Locale order support #789

dariuschira · 2020-09-17T14:55:32Z

closes #770

… in DateDataParser

docs/usage.rst

ivanprado · 2020-09-18T09:15:10Z

dateparser/date.py

-        if not locales and use_given_order:
-            raise ValueError("locales must be given if use_given_order is True")
+        if not (locales or languages) and settings.USE_GIVEN_LANGUAGE_ORDER:
+            raise ValueError("locales or languages must be given if USE_GIVEN_LANGUAGE_ORDER is True")


Not sure of this failure. If the given list of languages is empty in this case then it should use the defaults.

I'm thinking on the case where this is combined with a language detection model. For some cases, the prediction could fail and not return any language, but still, dateparser must try its best.

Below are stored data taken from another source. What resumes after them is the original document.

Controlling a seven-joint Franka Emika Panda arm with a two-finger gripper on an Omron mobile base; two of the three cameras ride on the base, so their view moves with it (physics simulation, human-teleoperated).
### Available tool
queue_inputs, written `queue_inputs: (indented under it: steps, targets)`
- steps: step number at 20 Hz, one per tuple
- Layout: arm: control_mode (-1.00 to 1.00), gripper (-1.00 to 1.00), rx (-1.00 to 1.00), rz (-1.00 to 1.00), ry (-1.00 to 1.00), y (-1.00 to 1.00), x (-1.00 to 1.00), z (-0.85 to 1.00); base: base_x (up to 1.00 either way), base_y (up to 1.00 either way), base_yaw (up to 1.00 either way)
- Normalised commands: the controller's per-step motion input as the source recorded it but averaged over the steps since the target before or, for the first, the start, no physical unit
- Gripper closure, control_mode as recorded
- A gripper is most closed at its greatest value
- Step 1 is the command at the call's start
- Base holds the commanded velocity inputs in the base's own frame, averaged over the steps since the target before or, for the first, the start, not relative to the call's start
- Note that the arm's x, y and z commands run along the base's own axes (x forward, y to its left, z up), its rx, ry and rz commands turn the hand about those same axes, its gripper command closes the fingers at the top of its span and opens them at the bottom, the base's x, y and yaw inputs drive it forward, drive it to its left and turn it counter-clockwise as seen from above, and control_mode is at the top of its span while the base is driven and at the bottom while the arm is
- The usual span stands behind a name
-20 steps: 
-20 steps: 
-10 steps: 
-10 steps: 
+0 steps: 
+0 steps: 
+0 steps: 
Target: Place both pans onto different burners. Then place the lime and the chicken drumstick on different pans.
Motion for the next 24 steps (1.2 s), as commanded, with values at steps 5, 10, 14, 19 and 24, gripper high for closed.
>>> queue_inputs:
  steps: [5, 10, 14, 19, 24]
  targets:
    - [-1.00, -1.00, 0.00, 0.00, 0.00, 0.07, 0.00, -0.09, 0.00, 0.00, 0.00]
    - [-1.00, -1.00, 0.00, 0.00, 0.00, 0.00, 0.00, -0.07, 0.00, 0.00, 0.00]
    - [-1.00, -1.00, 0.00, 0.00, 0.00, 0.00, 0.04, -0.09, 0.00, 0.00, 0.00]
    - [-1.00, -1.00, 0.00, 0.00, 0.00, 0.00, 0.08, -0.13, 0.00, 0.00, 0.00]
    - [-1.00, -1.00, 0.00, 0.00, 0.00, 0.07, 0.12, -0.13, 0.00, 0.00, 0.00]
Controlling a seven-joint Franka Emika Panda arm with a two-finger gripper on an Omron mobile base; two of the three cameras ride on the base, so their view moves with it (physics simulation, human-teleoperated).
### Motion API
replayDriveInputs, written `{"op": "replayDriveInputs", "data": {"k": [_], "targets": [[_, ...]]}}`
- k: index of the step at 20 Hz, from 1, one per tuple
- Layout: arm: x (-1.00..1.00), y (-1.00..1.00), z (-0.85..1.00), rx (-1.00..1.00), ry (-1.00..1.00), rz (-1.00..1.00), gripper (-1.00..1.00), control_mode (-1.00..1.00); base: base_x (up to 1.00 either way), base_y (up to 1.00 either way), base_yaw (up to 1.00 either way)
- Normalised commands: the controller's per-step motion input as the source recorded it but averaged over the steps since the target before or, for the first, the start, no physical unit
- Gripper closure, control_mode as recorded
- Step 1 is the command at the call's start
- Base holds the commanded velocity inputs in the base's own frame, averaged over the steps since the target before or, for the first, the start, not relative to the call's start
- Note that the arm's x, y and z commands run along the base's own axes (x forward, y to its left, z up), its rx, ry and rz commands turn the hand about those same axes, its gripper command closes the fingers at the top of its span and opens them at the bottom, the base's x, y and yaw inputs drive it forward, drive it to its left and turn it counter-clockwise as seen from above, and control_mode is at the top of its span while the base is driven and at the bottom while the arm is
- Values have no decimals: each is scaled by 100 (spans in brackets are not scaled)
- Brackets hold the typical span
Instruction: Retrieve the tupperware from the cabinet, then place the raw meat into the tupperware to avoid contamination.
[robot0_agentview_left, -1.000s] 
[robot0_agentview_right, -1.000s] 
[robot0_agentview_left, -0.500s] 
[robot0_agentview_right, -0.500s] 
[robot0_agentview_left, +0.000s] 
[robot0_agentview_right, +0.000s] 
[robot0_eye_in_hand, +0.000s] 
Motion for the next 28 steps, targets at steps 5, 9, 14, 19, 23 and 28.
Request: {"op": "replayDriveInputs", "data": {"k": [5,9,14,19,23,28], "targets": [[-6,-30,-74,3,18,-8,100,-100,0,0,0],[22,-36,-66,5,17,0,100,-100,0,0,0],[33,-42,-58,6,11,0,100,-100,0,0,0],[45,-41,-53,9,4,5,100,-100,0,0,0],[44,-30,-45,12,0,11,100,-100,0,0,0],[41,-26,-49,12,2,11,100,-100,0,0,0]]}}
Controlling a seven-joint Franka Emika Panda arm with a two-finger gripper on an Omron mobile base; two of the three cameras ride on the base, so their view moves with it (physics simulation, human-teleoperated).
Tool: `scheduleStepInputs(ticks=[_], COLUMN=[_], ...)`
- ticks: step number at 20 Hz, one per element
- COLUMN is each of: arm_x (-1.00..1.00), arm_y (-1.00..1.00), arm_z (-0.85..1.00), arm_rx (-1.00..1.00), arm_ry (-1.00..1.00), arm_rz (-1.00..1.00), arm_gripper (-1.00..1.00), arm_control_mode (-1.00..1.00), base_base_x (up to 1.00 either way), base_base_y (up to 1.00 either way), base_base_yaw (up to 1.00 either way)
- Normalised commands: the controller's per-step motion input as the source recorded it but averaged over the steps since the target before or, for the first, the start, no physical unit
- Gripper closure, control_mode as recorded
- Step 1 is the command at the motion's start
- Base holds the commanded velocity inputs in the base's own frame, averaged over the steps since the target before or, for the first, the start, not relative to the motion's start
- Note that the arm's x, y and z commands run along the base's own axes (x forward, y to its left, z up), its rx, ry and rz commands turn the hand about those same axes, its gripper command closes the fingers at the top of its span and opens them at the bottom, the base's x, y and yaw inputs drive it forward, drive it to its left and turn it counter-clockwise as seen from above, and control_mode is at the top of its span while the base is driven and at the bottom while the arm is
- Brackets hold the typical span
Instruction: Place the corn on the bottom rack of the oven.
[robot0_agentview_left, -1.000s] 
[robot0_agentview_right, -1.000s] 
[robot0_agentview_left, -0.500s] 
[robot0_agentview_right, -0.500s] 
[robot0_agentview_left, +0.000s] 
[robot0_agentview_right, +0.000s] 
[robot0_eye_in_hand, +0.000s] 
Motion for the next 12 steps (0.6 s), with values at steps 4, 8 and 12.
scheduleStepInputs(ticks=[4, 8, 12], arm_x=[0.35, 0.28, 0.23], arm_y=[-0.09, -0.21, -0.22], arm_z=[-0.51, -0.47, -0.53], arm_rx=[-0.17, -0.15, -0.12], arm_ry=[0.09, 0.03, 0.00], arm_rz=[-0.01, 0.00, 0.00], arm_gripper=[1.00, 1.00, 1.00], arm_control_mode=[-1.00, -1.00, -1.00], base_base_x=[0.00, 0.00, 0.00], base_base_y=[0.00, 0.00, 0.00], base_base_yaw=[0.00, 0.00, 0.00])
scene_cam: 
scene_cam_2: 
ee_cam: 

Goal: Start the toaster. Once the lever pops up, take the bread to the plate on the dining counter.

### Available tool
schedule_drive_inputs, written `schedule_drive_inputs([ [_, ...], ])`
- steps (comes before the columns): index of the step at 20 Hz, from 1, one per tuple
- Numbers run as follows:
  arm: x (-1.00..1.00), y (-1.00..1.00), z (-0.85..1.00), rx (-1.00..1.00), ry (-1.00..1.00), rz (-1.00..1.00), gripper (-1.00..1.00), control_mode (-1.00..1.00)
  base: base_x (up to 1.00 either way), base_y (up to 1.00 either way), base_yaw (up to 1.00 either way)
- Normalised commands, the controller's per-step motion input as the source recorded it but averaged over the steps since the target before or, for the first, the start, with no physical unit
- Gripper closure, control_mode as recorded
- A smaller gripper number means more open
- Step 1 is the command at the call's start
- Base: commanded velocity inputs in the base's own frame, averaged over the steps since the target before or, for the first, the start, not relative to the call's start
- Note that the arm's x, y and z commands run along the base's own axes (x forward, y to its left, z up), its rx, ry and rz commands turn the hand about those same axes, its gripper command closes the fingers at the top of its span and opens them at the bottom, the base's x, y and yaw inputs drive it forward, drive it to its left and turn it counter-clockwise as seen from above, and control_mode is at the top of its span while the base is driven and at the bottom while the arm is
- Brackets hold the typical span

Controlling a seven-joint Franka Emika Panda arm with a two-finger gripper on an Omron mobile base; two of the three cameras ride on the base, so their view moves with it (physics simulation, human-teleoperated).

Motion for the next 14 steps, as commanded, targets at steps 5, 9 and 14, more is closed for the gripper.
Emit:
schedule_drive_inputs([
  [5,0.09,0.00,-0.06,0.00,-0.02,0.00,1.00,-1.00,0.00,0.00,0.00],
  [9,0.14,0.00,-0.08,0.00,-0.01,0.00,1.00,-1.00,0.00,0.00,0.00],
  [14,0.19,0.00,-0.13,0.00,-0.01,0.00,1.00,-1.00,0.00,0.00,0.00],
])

I do see your point, and I agree. The question is if this is what's expected: to restrict to the given locales (or languages) or to use those as a starting point but try the other locales anyways.
If the second is true, then removing this check should be the right choice.

I can talk about the use case I have in mind: using a page language detector to provide hints to have better date parsing. In this case, what you have is just hints:

In some case, you don't get any language from the language detector. Still, you want dateparser to try its best.

In some cases, the list won't be complete. You don't want to remove locales just because the language detector didn't detect them.

So from my point of view, this list should be just hints: they can change the order of the default locales, but never restrict them.

Hi @ivanprado, the languages and locales parameters have been used historically for restricting the used languages. This is sometimes really important and helps to improve the performance, so I think we can't change them to work as you mentioned.

However, what you say sounds like adding something new like a exclude_languages parameter, so you could do something like this:

date = dateparser.parse("<date string>", languages=['ru', 'tr', 'es']) if not date: date = dateparser.parse("<date string>", exclude_languages=['ru', 'tr', 'es'])

What do you think? Could this work for you?

Also, on the argument of not raising an exception because the calling code may provide an empty list, the calling code should also be able not to set that setting when that happens. I fail to see the point of removing the exception.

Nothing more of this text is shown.